Another major trend is AI-powered personalization. AI can make physical experiences more adaptive by generating looks, recommending products, adjusting content, or helping customers discover options based on their interaction. At the same time, brands need to treat privacy and consent as part of the experience design. The future of phygital marketing will not only be more interactive and personalized, but also more transparent, measurable, and privacy-conscious.

Where loook.ai and FFFACE.ME Fit Into Phygital Marketing

loook.ai and FFFACE.ME helps brands create phygital marketing experiences that connect physical spaces with interactive digital content. Together, they cover both the technology and creative production side of phygital campaigns: from AR mirrors, AI mirrors, smart storefronts, smart billboards, and AR photobooths to AR filters, CGI/FOOH content, and AI-powered brand experiences.
loook.ai focuses on turning physical screens into interactive touchpoints. Instead of using storefronts, mirrors, event screens, or billboards as passive displays, brands can make them responsive, measurable, and customer-facing. Shoppers can try products virtually, interact with branded content, create shareable photos or videos, and continue the journey through QR codes, product pages, or social media.
FFFACE.ME brings the creative layer to these experiences. The agency develops AR, AI, CGI, and mixed reality campaigns that help brands make launches, pop-ups, retail activations, and OOH campaigns more engaging and culturally relevant. This is especially useful when a brand needs not only the technology setup, but also a strong creative concept that people want to interact with and share.
For brands, the value is not just the technology itself. It is the ability to turn physical spaces into interactive, data-informed brand environments. This can help increase engagement, support product discovery, generate UGC, drive foot traffic, collect privacy-conscious interaction data, and connect offline moments with digital customer journeys.
This approach is especially relevant for beauty, fashion, eyewear, retail, FMCG, pop-ups, product launches, events, shopping malls, travel retail, OOH campaigns, and experiential marketing campaigns.

FAQ

What is phygital marketing?

Phygital marketing is a strategy that combines physical and digital touchpoints to create connected customer experiences. It uses technologies such as AR, AI, QR codes, NFC, smart screens, mobile apps, and interactive displays to make offline interactions more engaging and measurable.

What does phygital mean?

Phygital means physical + digital. It describes experiences where digital technology enhances a physical environment, product, or customer interaction.

What is an example of phygital marketing?

An AR mirror in a retail store is a strong example. A customer interacts with a physical screen while digital products, effects, or recommendations appear in real time. Other examples include AR packaging, app-powered stores, NFC product experiences, and interactive storefronts.

What are the benefits of phygital marketing?

The main benefits include higher engagement, better product discovery, stronger personalization, measurable offline marketing, more user-generated content, and a better connection between online and offline channels.

What technologies are used in phygital marketing?

Common technologies include augmented reality, artificial intelligence, NFC, QR codes, smart screens, computer vision, mobile apps, digital signage, and CRM integrations.

Is phygital marketing only for retail?

No.
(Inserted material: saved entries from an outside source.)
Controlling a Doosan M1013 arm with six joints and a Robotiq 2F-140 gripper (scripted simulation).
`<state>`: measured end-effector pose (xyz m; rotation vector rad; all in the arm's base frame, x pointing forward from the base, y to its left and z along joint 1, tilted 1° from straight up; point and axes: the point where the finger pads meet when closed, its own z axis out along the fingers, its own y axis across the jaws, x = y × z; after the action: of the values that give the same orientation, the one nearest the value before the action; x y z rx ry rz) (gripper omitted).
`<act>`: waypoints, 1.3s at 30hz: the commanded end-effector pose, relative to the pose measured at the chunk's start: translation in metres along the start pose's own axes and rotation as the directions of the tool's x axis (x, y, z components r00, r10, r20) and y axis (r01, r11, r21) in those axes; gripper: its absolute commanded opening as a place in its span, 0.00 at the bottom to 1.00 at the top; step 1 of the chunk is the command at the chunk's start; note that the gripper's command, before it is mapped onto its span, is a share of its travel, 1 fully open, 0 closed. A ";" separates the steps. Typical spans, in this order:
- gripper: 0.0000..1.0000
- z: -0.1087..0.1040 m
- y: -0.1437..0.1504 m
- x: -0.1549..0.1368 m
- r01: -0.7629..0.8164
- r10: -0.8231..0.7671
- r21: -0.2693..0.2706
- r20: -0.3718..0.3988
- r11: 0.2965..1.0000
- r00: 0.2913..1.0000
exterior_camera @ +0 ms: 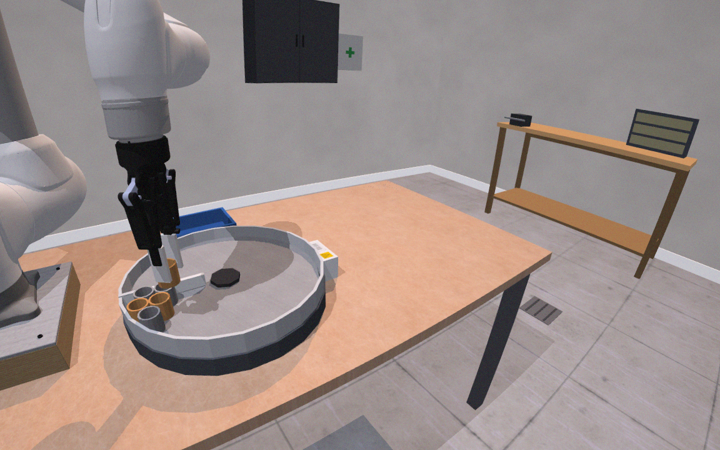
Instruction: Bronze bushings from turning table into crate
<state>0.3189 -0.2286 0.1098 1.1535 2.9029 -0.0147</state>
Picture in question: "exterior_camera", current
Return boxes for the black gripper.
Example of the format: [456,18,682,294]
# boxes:
[115,135,184,283]

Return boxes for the bronze bushing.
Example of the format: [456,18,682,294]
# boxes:
[148,292,175,321]
[127,298,150,322]
[158,258,181,289]

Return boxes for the blue square tray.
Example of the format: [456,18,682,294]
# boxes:
[176,207,237,238]

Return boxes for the grey metal bushing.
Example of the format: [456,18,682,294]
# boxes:
[133,286,155,299]
[137,306,166,333]
[154,283,179,306]

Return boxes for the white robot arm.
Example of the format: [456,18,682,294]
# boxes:
[0,0,210,328]
Phygital marketing is used in retail, beauty, fashion, automotive, FMCG, entertainment, hospitality, events, museums, airports, and outdoor advertising.

What is the difference between phygital and omnichannel marketing?
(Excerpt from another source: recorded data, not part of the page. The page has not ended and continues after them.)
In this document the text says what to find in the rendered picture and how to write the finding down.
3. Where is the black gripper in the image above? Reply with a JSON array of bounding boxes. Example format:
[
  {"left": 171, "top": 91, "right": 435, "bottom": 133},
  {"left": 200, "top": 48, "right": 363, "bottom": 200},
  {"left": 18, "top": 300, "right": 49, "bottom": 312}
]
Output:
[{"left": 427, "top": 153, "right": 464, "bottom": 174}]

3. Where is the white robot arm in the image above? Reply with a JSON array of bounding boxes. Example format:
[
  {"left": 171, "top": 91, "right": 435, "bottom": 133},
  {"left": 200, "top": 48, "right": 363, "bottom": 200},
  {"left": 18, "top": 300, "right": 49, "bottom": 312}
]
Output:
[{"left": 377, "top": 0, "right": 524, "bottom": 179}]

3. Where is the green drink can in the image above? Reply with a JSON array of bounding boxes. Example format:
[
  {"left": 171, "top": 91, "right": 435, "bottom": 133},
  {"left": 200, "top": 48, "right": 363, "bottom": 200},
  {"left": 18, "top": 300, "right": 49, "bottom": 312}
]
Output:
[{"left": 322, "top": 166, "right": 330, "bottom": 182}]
Omnichannel marketing connects multiple customer channels into one consistent journey. Phygital marketing specifically focuses on blending physical and digital experiences. A phygital campaign can be part of a broader omnichannel strategy.

How do you create a phygital marketing strategy?

Start with a business goal, choose the physical touchpoint, add the right digital layer, make the experience useful, measure the right KPIs, and plan the follow-up journey.